Balloons for the Dog - 2026 - Wicked Forms of Old Snow

(73:28; Cuneiform Records)






















I was searching through a folder on my Mac the other day and came across a press release from last July which should not have been there so I did some checking and discovered I had totally misfiled a promo and hadn’t even listened to it when it should have been reviewed aeons ago. The easy thing would have been to smartly pass it by, but that is not how I operate so instead I corrected the error and started listening to Balloons For The Dog, and my only thought was “how were this band not huge?”. In the booklet, which contains writings from all the band members plus photos is this great quote from Marc Farre, “They were too weird for punk, too raw for art rock, too theatrical for pop, too melodic for noise. Balloons for the Dog emerged from the humid chaos of suburban Maryland, outside Washington DC, in the late 1970s - part band, part brotherhood, part Dada experiment in the shell of a rock group. No one quite knew what to do with them. Least of all themselves.”

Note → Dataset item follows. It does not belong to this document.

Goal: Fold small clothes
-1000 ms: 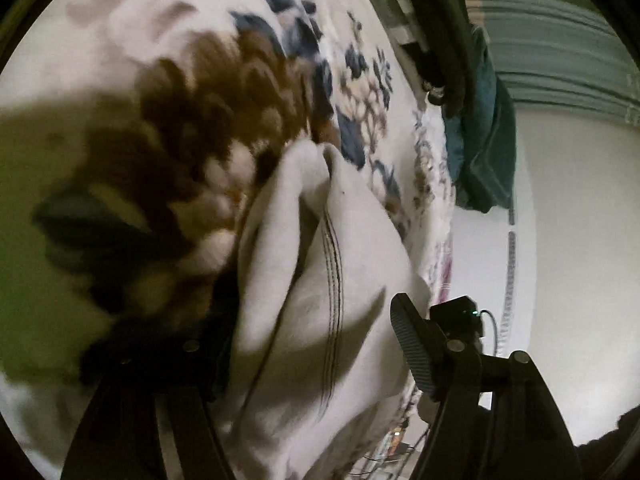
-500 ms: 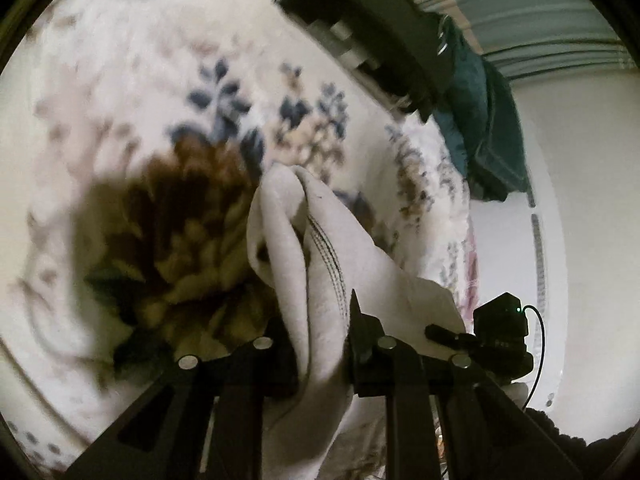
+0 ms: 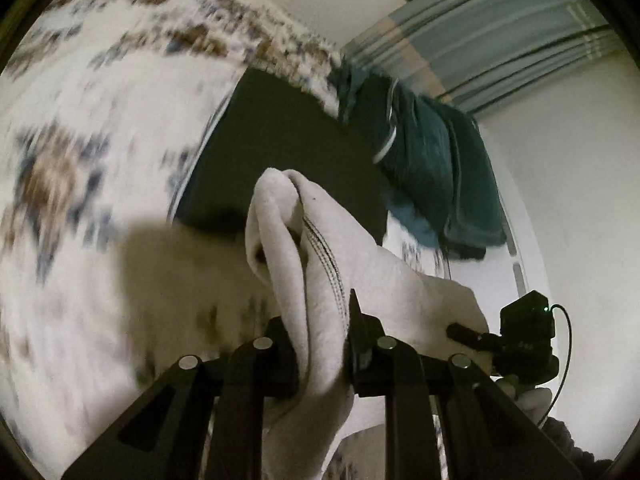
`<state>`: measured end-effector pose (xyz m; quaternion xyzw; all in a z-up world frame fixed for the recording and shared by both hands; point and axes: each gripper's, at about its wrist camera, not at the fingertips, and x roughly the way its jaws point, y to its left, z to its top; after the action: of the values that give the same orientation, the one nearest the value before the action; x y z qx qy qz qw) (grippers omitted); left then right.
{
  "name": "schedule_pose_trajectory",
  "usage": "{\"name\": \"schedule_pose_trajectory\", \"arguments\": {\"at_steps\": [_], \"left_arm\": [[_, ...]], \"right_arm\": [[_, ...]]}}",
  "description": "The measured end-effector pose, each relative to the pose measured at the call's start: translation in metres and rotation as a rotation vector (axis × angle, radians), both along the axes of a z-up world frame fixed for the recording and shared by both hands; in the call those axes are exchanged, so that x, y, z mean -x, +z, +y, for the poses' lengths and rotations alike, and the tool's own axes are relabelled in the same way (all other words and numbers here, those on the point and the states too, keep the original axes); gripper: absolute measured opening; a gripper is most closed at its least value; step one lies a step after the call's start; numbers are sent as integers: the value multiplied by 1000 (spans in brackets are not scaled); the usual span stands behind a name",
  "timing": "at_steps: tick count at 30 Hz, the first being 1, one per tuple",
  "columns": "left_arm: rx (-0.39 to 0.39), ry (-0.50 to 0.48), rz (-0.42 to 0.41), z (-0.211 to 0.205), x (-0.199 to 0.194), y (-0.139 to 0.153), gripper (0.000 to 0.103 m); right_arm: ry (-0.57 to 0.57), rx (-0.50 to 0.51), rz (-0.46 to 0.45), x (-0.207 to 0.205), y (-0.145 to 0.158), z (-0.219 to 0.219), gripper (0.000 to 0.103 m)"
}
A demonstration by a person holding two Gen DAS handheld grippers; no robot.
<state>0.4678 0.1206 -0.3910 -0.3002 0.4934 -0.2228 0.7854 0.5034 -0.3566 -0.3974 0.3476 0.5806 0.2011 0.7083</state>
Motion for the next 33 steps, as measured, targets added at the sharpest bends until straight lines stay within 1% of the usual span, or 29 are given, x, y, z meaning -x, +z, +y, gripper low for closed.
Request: {"name": "schedule_pose_trajectory", "arguments": {"at_steps": [2, 4, 6, 7, 8, 10, 12, 13, 15, 16, 17, 18, 19, 20, 21, 22, 24, 26, 27, 28, 29, 30, 31, 32, 33], "left_arm": [[-14, 11, -22, -2, -46, 4, 15], [-29, 19, -39, -2, -83, 3, 15], [-69, 17, -49, -6, -122, -4, 15], [-83, 15, -50, -9, -132, -8, 16], [-111, 8, -47, -12, -148, -15, 16], [-161, -2, -30, -16, -168, -31, 16], [-198, -16, -5, -20, -179, -44, 18], [-244, -24, 15, -23, -184, -53, 19], [-277, -34, 29, -26, -188, -60, 19], [-293, -38, 36, -27, -188, -63, 21], [-304, -40, 42, -28, -188, -64, 23], [-323, -39, 48, -29, -188, -63, 29], [-360, -31, 62, -31, -188, -63, 34], [-378, -27, 65, -32, -188, -62, 34], [-399, -21, 58, -33, -187, -60, 36], [-443, -6, 41, -36, -184, -56, 42], [-494, 20, 6, -40, -178, -50, 43], [-547, 40, -19, -47, -172, -45, 48], [-576, 47, -25, -51, -168, -43, 64], [-601, 55, -35, -55, -163, -40, 85], [-618, 55, -48, -60, -157, -37, 94], [-625, 55, -55, -63, -154, -35, 102], [-637, 53, -61, -67, -148, -32, 102], [-653, 44, -62, -72, -141, -30, 102], [-667, 40, -60, -75, -138, -29, 103]], "right_arm": [[7, 27, -31, -48, 5, 8, 20], [12, 52, -46, -89, 6, 14, 20], [15, 69, -56, -126, 2, 18, 20], [19, 89, -57, -149, -4, 21, 20], [19, 98, -56, -158, -8, 21, 20], [22, 123, -39, -186, -24, 25, 20], [25, 151, -22, -202, -36, 28, 20], [25, 176, -16, -208, -41, 29, 20], [27, 202, -8, -213, -50, 28, 20], [35, 231, -7, -212, -52, 28, 21], [46, 282, -9, -210, -53, 31, 25], [57, 345, -13, -209, -52, 34, 35], [66, 407, -17, -207, -50, 37, 42], [73, 479, -26, -204, -48, 40, 51], [82, 555, -37, -202, -46, 44, 53], [87, 643, -48, -200, -44, 49, 53], [77, 727, -49, -196, -43, 52, 57], [66, 795, -51, -188, -39, 57, 58], [61, 834, -51, -183, -37, 59, 64], [54, 864, -55, -178, -34, 62, 69], [52, 884, -58, -172, -30, 63, 80], [50, 901, -58, -166, -27, 66, 89], [50, 918, -57, -159, -25, 68, 93], [51, 932, -56, -153, -21, 71, 100], [43, 958, -57, -146, -18, 73, 102]]}}
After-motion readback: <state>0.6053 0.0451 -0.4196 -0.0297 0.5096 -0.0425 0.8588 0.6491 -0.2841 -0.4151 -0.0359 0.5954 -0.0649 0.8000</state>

This 18-track collection brings together their only single plus unreleased tracks to provide us with an album which is 74 minutes long, and although the recording quality is a little up and down it is a very enjoyable jaunt indeed. The main influence is obviously Zappa, although the Bonzo’s were probably involved as well, plus possibly Skyhooks, with the core line-up being Bill ‘Kitsoulis’ Longhorse (guitars, background vocals), Leo ‘Steele’ Stalin (lead & background vocals, chainsaw), George ‘Georgy Jet’ Liebensfeld (lead & background vocals), and Eric Bindman (electric & acoustic violins). Dr. Brian Bennett provided bass, keyboards, background vocals (1977-80), Henry Cross was on bass between 1980 and 1982 while the drummers were Al Williams (1977) and Don ‘DXR Mavro’ Fontaine (1978-81). There are details against each song saying who was involved, but no details of when they were recorded or where they have been sourced from.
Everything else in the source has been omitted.